A single stretch of the material below is to be transcribed exactly, starting at the line with "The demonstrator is" and ending after the line with "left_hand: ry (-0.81".

Collected material
================

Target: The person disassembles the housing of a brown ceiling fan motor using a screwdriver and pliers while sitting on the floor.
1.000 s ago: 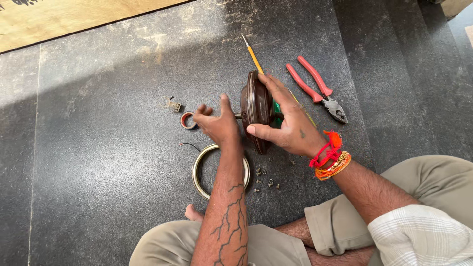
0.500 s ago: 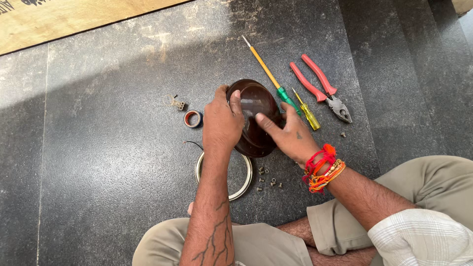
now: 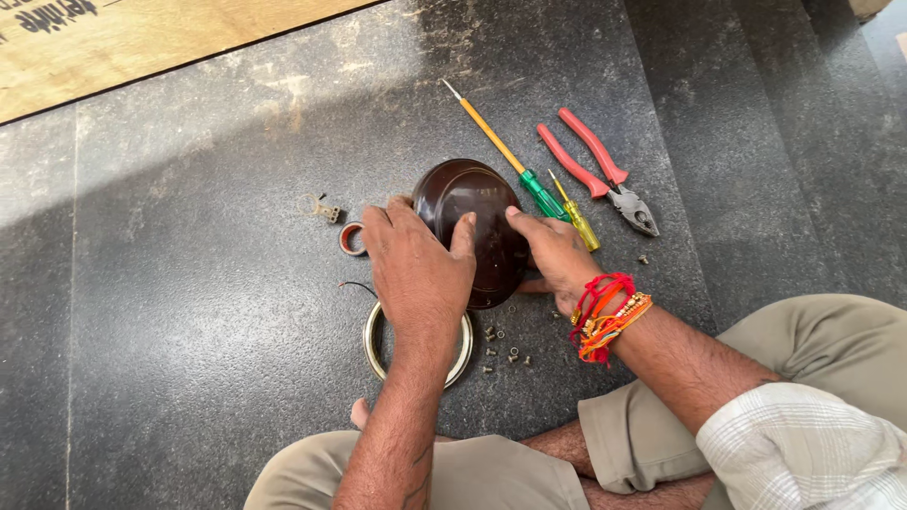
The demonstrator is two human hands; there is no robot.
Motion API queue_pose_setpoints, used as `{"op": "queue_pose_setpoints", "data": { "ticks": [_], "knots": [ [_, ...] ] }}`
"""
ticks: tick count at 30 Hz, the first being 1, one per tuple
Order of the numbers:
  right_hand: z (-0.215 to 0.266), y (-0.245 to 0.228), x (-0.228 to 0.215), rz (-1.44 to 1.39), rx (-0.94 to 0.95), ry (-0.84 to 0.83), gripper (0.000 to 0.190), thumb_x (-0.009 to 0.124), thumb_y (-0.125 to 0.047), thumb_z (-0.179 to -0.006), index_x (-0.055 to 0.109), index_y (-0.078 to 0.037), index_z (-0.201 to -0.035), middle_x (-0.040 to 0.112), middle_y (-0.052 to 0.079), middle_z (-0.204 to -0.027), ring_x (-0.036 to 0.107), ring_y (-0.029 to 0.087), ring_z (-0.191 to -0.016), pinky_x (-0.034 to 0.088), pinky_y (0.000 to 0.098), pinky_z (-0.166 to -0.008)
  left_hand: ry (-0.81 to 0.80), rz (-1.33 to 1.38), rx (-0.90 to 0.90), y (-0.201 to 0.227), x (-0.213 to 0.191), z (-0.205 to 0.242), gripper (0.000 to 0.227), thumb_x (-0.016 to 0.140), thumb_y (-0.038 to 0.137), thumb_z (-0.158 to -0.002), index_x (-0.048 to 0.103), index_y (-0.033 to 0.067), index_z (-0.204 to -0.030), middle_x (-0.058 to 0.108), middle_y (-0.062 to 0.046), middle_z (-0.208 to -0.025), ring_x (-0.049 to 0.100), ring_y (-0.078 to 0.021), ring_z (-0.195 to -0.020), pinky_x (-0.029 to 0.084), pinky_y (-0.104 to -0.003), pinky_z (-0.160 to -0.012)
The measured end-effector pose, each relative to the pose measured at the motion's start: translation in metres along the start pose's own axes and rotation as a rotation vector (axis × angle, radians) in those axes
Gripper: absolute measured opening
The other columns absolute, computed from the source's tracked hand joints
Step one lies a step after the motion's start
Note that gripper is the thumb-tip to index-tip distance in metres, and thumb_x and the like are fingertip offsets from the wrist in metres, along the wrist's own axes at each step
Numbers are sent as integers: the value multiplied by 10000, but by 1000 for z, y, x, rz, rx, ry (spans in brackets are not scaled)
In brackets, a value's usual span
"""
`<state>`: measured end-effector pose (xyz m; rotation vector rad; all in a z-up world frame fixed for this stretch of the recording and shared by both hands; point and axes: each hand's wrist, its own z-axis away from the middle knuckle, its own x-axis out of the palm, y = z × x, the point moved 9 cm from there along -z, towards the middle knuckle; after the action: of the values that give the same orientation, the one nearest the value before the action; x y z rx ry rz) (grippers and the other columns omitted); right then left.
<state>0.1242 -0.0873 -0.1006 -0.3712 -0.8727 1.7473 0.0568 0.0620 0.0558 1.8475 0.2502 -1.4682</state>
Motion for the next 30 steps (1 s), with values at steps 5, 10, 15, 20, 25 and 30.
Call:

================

The answer
The demonstrator is two human hands; there is no robot.
Motion API queue_pose_setpoints, used as `{"op": "queue_pose_setpoints", "data": { "ticks": [_], "knots": [ [_, ...] ] }}`
"""
ticks: tick count at 30 Hz, the first being 1, one per tuple
Order of the numbers:
  right_hand: z (-0.215 to 0.266), y (-0.245 to 0.228), x (-0.228 to 0.215), rz (-1.44 to 1.39), rx (-0.94 to 0.95), ry (-0.84 to 0.83), gripper (0.000 to 0.190), thumb_x (-0.009 to 0.124), thumb_y (-0.125 to 0.047), thumb_z (-0.179 to -0.006), index_x (-0.055 to 0.109), index_y (-0.078 to 0.037), index_z (-0.201 to -0.035), middle_x (-0.040 to 0.112), middle_y (-0.052 to 0.079), middle_z (-0.204 to -0.027), ring_x (-0.036 to 0.107), ring_y (-0.029 to 0.087), ring_z (-0.191 to -0.016), pinky_x (-0.034 to 0.088), pinky_y (0.000 to 0.098), pinky_z (-0.166 to -0.008)
  left_hand: ry (-0.81 to 0.80), rz (-1.33 to 1.38), rx (-0.90 to 0.90), y (-0.201 to 0.227), x (-0.213 to 0.191), z (-0.205 to 0.242), gripper (0.000 to 0.227), thumb_x (-0.016 to 0.140), thumb_y (-0.038 to 0.137), thumb_z (-0.158 to -0.002), index_x (-0.048 to 0.103), index_y (-0.033 to 0.067), index_z (-0.204 to -0.030), middle_x (-0.058 to 0.108), middle_y (-0.062 to 0.046), middle_z (-0.208 to -0.025), ring_x (-0.049 to 0.100), ring_y (-0.078 to 0.021), ring_z (-0.195 to -0.020), pinky_x (-0.029 to 0.084), pinky_y (-0.104 to -0.003), pinky_z (-0.160 to -0.012)

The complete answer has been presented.